WORK INSTRUCTION:
Can you pull out each line of the data below that includes the word "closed"?

[Dataset items]
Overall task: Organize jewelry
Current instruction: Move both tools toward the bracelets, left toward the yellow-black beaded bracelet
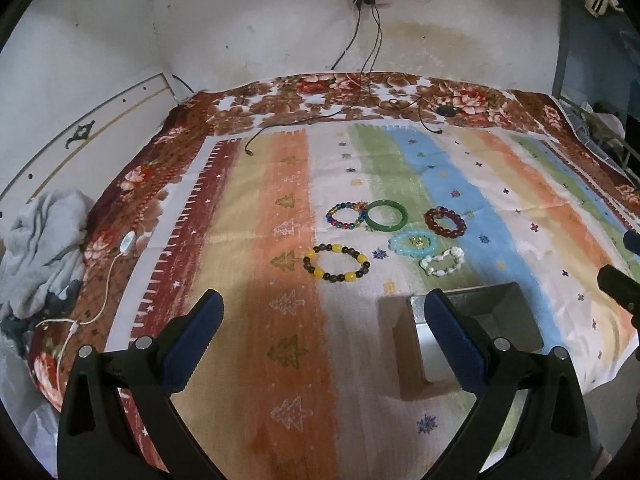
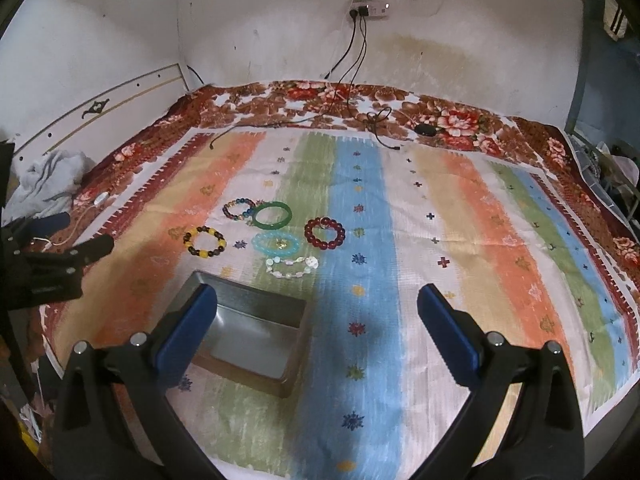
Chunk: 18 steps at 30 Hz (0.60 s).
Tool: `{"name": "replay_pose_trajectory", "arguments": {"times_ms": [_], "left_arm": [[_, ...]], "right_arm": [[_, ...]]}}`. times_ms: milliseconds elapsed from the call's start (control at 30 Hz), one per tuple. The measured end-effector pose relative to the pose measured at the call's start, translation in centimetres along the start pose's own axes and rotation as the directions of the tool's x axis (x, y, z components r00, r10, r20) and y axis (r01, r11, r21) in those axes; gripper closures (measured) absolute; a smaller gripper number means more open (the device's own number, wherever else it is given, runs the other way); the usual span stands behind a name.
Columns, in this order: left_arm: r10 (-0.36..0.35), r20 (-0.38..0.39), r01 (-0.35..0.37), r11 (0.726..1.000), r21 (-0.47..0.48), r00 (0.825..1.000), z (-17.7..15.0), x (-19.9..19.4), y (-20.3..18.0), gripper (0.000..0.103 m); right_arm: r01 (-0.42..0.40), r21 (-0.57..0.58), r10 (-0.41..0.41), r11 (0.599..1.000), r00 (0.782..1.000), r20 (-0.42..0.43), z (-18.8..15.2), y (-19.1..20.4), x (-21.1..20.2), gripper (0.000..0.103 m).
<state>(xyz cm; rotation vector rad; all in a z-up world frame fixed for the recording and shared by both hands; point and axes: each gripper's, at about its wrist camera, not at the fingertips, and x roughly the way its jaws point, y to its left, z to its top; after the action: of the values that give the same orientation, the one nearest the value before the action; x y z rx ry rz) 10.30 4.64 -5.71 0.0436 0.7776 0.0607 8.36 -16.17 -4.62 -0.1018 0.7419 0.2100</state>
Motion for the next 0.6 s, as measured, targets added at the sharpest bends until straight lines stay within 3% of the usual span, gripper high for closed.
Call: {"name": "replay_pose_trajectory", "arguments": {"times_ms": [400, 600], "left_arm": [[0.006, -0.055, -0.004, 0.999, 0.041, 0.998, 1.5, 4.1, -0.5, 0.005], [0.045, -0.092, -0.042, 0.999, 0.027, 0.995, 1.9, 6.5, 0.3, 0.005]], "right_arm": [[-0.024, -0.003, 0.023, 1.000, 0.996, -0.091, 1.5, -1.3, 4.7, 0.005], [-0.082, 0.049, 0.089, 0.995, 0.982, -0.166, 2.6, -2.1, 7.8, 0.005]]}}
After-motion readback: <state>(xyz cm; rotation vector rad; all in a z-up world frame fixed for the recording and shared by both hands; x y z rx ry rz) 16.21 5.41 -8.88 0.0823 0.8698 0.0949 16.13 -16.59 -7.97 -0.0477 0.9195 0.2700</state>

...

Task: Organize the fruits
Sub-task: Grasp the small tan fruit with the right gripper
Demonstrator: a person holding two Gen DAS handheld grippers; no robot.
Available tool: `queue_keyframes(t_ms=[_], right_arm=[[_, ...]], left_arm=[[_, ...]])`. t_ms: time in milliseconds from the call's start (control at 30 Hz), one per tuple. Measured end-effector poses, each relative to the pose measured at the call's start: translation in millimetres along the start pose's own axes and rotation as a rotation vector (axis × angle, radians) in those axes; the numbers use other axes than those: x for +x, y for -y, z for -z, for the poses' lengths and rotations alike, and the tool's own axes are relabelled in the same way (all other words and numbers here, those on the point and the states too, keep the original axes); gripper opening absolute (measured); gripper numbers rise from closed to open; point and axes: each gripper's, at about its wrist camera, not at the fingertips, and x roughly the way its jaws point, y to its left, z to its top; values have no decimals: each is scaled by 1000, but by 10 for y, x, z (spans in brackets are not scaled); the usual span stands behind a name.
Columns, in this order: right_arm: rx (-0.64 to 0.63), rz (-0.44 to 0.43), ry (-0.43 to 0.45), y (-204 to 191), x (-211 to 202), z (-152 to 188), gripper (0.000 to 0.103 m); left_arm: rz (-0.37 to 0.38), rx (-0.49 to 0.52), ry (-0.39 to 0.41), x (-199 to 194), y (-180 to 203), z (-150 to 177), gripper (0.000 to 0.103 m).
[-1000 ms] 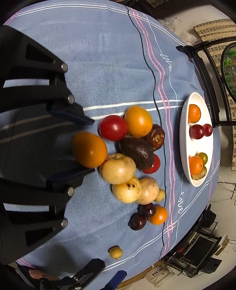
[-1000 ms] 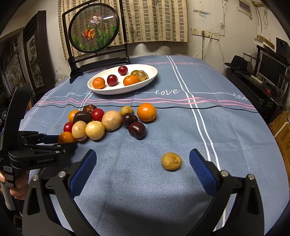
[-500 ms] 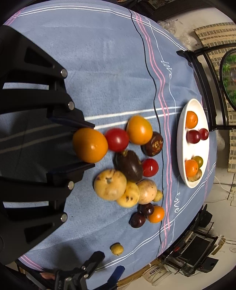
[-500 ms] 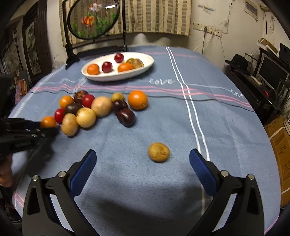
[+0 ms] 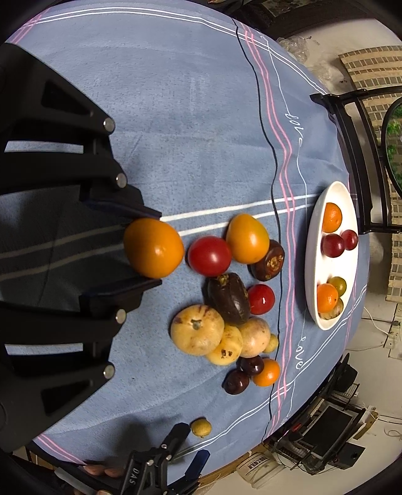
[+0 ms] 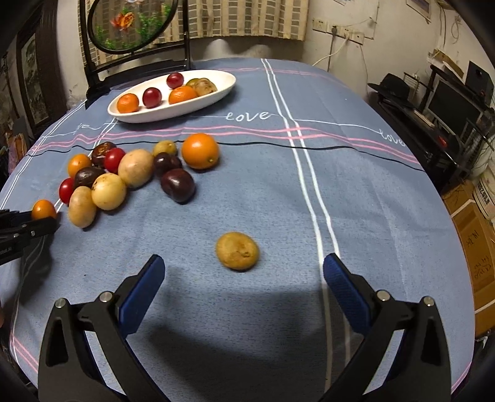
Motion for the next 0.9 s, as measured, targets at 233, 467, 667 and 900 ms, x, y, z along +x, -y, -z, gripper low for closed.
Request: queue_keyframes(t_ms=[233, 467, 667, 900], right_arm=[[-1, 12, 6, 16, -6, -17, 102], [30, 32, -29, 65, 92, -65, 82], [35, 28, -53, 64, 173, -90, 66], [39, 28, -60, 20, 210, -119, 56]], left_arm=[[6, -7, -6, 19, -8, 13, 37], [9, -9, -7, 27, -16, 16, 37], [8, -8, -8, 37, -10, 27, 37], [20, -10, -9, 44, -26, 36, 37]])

SOLUTION TO THE PROBLEM:
Motion for the next 0.6 s, as measured, targets added at the sharpest bends until straight lines stay within 3% of the usual span, gripper high for closed.
Available tool: `queue_keyframes(t_ms=[_], right_arm=[[_, ...]], left_arm=[[_, ...]])`. t_ms: time in milliseconds from the call's start (control at 30 Hz), one per tuple. Measured end-effector poses, each relative to the pose measured at the call's start: translation in millimetres along the start pose's own axes and rotation as a rotation vector (axis × angle, radians) in those axes; the numbers use other axes than those: x for +x, y for -y, z for -z, for the poses' lengths and rotations alike, and the tool's own axes are relabelled in the same way (all other words and numbers here, those on the point and the states too, keep the original axes); gripper opening absolute (measured); gripper numbers rise from closed to open; point and axes: each gripper's, at about its wrist camera, not at the fingertips, and x roughly the way its jaws point, y to its left, z to its top; values have no decimals: each is scaled by 1000, but by 10 for y, x, z (spans in brackets are not scaled); the usual span stands behind a name.
Motion for the next 0.9 s, as measured, targets at 233, 467, 667 and 900 ms, x, y, z along +x, -y, -z, gripper low for closed.

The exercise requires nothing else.